On the Essence and Prospect: An Investigation of Alignment Approaches for Big Models

IJCAI 2024 |

Publication

Big models have achieved revolutionary breakthroughs in the field of AI, but they also pose potential ethical and societal risks to humans. Addressing such problems, alignment technologies were introduced to make these models conform to human preferences and values. Despite the considerable advancements in the past year, various challenges lie in establishing the optimal alignment strategy, such as data cost and scalable oversight, and how to align remains an open question.

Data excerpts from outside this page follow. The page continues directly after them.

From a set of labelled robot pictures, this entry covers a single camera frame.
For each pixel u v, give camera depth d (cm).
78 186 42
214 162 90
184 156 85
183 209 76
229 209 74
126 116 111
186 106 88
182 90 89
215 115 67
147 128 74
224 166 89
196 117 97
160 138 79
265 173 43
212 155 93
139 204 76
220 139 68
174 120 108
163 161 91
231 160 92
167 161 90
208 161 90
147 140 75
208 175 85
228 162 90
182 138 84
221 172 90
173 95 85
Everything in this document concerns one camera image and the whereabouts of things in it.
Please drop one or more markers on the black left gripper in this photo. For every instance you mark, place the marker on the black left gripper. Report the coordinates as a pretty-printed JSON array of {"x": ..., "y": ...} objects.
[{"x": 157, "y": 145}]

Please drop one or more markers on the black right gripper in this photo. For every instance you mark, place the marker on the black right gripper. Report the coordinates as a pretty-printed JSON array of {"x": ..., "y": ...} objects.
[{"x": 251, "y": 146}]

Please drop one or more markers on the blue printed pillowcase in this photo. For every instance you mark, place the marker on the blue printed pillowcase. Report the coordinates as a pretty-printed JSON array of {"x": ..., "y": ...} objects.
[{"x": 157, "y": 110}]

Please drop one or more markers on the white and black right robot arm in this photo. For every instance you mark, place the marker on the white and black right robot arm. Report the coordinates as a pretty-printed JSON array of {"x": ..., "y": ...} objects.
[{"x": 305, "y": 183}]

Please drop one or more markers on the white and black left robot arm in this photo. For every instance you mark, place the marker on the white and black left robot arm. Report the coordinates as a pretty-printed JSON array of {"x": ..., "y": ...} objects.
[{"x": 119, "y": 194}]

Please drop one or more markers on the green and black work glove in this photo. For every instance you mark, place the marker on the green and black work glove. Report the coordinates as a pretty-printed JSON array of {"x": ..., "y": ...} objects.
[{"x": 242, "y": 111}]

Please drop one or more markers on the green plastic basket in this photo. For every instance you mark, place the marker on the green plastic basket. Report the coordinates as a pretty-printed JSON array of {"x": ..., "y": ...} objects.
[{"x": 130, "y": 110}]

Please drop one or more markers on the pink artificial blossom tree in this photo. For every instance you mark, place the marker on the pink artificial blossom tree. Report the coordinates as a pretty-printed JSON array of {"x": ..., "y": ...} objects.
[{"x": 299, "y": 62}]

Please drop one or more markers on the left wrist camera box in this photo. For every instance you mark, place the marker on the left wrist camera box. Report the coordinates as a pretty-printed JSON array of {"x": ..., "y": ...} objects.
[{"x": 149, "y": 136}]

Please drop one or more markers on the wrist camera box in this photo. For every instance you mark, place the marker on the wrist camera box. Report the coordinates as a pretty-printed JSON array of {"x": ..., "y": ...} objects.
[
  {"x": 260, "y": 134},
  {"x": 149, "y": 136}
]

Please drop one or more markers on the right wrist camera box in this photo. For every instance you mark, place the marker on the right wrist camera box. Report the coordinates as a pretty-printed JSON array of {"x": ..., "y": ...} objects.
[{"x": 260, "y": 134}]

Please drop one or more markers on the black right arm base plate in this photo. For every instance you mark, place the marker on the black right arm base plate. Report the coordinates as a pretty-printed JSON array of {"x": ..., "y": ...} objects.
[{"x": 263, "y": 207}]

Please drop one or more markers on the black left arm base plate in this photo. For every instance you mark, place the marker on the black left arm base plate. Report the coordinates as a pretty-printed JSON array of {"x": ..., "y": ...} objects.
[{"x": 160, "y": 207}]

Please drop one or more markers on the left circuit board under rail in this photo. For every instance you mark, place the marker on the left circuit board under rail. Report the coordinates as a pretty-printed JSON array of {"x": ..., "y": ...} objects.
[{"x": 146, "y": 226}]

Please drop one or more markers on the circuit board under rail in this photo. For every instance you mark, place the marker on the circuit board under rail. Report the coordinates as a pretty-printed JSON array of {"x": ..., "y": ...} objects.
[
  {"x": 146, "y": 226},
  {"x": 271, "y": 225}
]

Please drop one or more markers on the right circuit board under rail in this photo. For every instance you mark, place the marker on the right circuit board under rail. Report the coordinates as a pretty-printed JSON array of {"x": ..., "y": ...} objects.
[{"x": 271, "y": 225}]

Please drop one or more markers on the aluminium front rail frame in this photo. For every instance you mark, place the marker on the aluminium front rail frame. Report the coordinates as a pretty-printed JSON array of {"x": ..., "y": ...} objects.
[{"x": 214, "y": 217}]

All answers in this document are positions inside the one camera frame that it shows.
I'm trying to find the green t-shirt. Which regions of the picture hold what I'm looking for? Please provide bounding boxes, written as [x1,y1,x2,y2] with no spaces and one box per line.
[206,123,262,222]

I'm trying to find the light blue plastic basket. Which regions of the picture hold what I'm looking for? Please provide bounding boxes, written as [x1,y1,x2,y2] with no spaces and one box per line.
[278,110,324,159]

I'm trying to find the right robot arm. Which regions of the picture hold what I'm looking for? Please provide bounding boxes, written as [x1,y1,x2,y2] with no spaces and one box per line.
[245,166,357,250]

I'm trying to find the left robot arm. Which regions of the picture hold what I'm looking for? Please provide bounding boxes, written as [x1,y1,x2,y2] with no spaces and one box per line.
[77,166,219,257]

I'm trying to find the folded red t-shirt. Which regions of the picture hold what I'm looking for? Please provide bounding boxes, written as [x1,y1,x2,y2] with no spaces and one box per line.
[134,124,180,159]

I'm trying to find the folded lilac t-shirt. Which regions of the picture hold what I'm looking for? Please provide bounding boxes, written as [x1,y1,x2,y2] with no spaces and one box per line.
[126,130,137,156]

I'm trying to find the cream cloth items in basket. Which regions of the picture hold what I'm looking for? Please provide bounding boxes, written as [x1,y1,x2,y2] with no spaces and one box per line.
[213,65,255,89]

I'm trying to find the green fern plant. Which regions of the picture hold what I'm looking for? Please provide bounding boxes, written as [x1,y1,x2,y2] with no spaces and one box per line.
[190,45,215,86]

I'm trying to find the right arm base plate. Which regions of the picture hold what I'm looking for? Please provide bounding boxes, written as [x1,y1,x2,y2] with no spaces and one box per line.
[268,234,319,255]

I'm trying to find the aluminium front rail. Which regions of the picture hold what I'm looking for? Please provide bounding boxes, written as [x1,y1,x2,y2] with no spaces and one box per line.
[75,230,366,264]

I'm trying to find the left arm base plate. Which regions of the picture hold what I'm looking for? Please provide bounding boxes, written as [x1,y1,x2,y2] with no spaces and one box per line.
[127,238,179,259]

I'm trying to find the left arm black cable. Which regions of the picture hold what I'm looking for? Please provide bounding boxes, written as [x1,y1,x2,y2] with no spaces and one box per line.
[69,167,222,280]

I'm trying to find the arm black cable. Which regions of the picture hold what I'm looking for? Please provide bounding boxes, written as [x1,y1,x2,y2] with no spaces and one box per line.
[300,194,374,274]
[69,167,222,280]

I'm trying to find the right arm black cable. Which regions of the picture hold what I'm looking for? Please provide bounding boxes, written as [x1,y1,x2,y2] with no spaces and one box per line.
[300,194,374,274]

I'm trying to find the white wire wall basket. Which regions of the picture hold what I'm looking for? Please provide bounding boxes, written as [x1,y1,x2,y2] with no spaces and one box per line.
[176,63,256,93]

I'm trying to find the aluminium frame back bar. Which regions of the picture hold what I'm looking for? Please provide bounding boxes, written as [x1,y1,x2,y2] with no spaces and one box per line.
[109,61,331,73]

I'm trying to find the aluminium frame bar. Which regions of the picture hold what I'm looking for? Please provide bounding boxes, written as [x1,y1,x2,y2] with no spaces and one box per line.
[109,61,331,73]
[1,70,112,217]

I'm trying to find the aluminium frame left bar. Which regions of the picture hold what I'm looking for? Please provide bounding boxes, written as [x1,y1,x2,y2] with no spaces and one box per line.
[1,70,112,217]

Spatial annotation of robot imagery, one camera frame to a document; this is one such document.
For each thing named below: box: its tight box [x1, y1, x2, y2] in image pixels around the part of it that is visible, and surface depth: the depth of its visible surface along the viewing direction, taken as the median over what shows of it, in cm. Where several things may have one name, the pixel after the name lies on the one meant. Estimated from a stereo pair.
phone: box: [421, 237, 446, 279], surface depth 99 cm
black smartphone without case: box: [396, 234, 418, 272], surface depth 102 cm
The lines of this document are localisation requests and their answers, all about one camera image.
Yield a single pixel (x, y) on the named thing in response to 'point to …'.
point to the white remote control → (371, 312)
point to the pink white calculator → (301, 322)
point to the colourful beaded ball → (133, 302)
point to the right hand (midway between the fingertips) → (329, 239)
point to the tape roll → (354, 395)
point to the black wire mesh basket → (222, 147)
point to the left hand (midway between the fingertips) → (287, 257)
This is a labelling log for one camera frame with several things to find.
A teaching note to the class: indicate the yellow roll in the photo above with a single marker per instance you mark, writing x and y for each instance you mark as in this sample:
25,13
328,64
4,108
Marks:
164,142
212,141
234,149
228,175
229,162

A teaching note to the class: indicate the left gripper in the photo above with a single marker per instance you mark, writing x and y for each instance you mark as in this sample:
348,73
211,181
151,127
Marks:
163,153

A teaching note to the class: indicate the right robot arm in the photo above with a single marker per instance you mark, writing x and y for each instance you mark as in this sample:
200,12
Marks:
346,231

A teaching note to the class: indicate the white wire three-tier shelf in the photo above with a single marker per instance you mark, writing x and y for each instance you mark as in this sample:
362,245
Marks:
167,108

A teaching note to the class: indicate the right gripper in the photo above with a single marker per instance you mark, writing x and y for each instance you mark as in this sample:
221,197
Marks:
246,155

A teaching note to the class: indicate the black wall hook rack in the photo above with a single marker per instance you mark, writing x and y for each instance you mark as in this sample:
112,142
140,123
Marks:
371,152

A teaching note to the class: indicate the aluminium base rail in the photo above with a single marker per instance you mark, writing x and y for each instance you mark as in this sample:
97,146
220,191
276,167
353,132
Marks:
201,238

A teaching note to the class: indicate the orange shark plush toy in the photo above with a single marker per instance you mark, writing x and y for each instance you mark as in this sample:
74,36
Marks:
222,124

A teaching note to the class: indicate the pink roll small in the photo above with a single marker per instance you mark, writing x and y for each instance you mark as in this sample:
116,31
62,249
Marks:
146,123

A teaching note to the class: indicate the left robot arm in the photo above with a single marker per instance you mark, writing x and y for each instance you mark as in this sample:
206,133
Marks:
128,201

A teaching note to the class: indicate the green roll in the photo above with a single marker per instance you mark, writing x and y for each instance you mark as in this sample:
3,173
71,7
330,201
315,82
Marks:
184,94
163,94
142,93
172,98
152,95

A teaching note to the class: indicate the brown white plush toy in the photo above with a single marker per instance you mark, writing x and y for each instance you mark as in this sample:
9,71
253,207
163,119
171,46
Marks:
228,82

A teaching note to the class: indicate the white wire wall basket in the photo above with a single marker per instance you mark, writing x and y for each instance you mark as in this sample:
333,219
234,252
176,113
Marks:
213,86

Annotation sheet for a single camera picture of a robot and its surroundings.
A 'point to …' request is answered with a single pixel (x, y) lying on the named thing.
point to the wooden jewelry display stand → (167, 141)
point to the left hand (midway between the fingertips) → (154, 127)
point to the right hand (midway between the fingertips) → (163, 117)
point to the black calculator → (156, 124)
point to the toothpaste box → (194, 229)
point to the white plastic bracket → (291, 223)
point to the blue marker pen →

In this survey paper, we comprehensively investigate value alignment approaches. We first unpack the historical context of alignment tracing back to the 1920s (where it comes from), then delve into the mathematical essence of alignment (what it is), shedding light on the inherent challenges. Following this foundation, we provide a detailed examination of existing alignment methods, which fall into three categories: RL-based Alignment, SFT-based Alignment, and Inference-Time Alignment, and demonstrate their intrinsic connections, strengths, and limitations, helping readers better understand this research area. In addition, two emerging topics, alignment goal and multimodal alignment, are also discussed as novel frontiers in the field. Looking forward, we discuss potential alignment paradigms and how they could handle remaining challenges, prospecting where future alignment will go.